A recent decision of the Ontario Court of Appeal, Verch Estate v. Weckwerth, reaffirms the autonomy of Ontario testators to distribute their estates as they wish provided that their statutory obligations are fulfilled.

In this case, which was brought to my attention by a post on Lynne Butler’s Estate Law Canada blog site, a testator had executed a will that left nothing to his adult independent children but instead left his entire estate to his daughter-in-law, who was the estranged spouse of one of the adult independent children. Having failed in their will challenge in the first instance, the children appealed to the Ontario Court of Appeal to have their father’s will set aside and to have the estate distributed in a manner more favourable to them. The only ground of appeal they set forth was that the trial judge made an error in failing to find that their father had a moral obligation to provide for his children in his will in a just and equitable manner.

The Court of Appeal cited several reasons for dismissing the children’s appeal, but the decision specifically notes that the “moral obligation claim” advanced by the children was “misconceived.” According to the decision, the moral obligation claim advanced by the children relied on jurisprudence from British Columbia related to a specific piece of legislation, the Wills Variation Act, which has no counterpart in Ontario.
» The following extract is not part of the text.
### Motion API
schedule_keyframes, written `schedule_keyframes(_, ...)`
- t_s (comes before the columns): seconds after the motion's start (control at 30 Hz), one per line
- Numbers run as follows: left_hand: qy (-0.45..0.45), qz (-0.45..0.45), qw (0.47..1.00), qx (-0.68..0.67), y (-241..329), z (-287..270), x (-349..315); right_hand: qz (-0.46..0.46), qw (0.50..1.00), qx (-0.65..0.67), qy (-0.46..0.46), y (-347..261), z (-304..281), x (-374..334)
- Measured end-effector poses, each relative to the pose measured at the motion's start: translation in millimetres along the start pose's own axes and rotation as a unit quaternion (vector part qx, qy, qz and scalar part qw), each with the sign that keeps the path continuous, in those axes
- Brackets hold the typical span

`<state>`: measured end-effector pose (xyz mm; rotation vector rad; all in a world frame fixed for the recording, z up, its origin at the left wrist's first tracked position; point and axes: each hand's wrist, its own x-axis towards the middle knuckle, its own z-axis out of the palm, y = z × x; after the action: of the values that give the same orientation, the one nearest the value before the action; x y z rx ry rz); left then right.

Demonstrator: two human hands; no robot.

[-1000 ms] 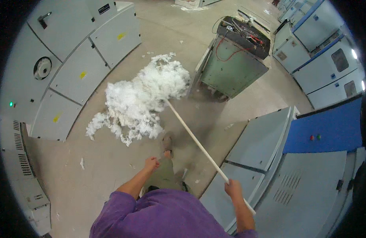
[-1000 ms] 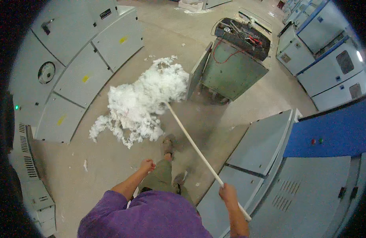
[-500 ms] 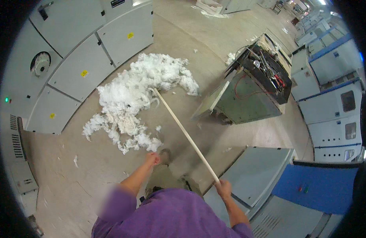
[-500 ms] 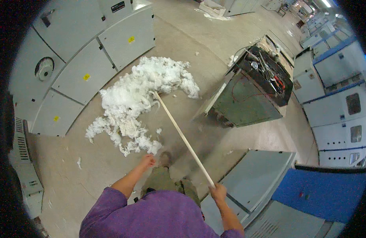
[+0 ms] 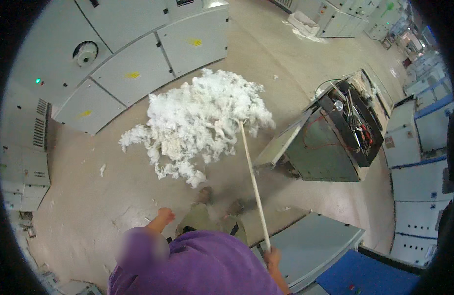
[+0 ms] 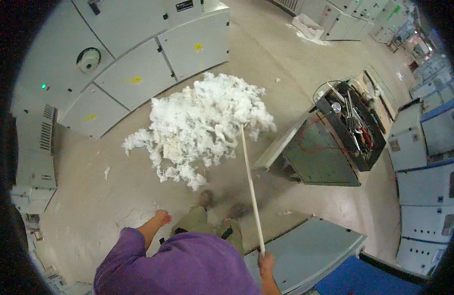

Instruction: The person sweeps scattered white fibrous debris on the factory floor using a long-handled broom, gathering it into a central pile between rows of industrial machines. The person moves around the area to collect the material and then walks away from the pile.

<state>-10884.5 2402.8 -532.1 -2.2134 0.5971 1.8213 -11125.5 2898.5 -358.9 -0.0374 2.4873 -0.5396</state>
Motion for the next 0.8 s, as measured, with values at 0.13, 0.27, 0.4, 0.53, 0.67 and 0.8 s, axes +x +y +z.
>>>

Similarly, jurisprudence related to dependant’s relief claims under the Ontario Succession Law Reform Act was found to be irrelevant to the children’s claim because the children acknowledged that they were not dependants of the deceased and asserted no dependant’s relief claims in the proceedings.

In its dismissal of the moral obligation claim of the children, the Court of Appeal reaffirmed the concept of testamentary freedom in Ontario as follows: “The appellants point to no authority in Ontario for the proposition that a competent testator’s autonomous distribution of his or her property as reflected in a properly executed will may be displaced or set aside by the courts in the exercise of their discretion pursuant to some alleged overarching concept of a parent’s moral obligation to provide on death for his or her independent, adult children.”